* [TASK]: Which lines in the data below contain the word "right"? Pull each of them out.

┏━━

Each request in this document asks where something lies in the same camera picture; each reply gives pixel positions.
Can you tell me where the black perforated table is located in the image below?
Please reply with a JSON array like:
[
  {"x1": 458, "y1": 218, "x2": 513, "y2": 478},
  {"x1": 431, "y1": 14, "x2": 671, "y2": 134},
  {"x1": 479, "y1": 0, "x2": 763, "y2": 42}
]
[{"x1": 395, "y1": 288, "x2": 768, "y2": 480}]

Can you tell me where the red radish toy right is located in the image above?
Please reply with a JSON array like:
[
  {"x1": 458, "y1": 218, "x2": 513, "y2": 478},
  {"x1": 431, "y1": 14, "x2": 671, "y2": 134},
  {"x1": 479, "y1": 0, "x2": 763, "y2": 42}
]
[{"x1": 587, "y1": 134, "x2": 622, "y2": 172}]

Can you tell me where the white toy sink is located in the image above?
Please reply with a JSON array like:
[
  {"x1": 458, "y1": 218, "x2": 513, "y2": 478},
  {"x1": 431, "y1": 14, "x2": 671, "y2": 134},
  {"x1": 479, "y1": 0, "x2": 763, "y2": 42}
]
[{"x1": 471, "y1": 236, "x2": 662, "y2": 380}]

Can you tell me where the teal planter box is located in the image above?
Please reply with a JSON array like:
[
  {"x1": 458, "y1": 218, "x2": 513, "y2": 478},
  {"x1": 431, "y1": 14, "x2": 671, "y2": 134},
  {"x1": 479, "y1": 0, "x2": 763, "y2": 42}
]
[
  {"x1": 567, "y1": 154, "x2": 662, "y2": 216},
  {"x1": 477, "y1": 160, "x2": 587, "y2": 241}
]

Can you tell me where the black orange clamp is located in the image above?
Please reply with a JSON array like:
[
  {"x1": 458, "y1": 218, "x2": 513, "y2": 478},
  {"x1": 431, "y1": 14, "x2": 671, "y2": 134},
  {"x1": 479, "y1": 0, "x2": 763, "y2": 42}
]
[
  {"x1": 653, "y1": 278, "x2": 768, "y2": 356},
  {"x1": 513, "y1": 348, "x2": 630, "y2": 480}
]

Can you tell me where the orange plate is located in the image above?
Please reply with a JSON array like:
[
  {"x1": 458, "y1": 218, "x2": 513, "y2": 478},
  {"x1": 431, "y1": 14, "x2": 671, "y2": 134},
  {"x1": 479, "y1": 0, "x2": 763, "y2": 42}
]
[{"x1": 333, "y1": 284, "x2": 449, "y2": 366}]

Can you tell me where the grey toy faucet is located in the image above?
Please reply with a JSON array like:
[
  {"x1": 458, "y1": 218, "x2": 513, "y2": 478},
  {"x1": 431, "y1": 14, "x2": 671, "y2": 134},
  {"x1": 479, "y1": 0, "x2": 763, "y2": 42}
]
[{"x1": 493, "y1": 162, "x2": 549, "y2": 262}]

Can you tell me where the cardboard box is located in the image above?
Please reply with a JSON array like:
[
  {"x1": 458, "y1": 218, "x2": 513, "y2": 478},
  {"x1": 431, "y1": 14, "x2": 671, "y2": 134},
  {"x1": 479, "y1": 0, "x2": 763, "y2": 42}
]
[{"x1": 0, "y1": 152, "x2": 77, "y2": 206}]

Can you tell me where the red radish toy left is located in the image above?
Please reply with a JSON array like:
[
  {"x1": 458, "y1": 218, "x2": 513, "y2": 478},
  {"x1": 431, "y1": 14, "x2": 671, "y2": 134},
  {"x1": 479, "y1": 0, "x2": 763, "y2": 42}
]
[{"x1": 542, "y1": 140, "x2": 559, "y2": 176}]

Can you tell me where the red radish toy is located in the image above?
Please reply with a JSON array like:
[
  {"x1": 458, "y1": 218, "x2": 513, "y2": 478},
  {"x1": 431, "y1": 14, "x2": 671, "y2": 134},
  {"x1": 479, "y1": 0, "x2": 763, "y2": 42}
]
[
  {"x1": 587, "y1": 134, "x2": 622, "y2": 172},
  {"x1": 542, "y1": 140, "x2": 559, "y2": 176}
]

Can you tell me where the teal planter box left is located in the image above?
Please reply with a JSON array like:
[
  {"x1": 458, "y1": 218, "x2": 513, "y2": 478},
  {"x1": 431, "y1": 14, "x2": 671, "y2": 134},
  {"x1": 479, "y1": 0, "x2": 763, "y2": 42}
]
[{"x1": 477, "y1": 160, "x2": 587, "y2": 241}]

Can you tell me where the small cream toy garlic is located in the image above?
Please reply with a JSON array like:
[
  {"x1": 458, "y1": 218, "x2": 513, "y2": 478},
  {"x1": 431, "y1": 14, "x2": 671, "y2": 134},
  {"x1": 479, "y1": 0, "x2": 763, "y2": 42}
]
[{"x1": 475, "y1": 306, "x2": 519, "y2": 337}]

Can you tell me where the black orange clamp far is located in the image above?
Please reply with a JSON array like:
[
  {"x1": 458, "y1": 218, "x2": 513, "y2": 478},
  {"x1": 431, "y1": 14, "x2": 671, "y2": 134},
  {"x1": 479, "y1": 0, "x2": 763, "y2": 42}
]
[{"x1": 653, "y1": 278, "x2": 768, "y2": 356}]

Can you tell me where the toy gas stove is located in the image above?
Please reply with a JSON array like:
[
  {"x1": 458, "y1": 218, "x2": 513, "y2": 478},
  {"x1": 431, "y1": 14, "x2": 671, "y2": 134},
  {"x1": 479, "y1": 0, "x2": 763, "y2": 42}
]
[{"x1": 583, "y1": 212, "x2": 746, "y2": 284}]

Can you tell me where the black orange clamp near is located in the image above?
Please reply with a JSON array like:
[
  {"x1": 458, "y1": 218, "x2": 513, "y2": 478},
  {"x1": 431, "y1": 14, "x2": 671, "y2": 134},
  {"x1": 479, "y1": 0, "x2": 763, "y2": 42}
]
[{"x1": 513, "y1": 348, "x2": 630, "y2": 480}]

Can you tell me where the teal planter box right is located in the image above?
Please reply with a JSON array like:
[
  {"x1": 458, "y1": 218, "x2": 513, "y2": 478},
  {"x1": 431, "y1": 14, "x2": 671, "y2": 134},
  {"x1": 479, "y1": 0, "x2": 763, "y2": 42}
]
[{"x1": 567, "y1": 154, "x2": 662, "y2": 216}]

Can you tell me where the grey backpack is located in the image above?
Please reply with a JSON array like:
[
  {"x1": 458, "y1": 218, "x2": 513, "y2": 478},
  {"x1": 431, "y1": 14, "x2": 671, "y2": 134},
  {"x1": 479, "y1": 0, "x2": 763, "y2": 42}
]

┗━━

* [RESPONSE BELOW]:
Can you tell me where the red radish toy right is located in the image above?
Can you tell me where the teal planter box right is located in the image above?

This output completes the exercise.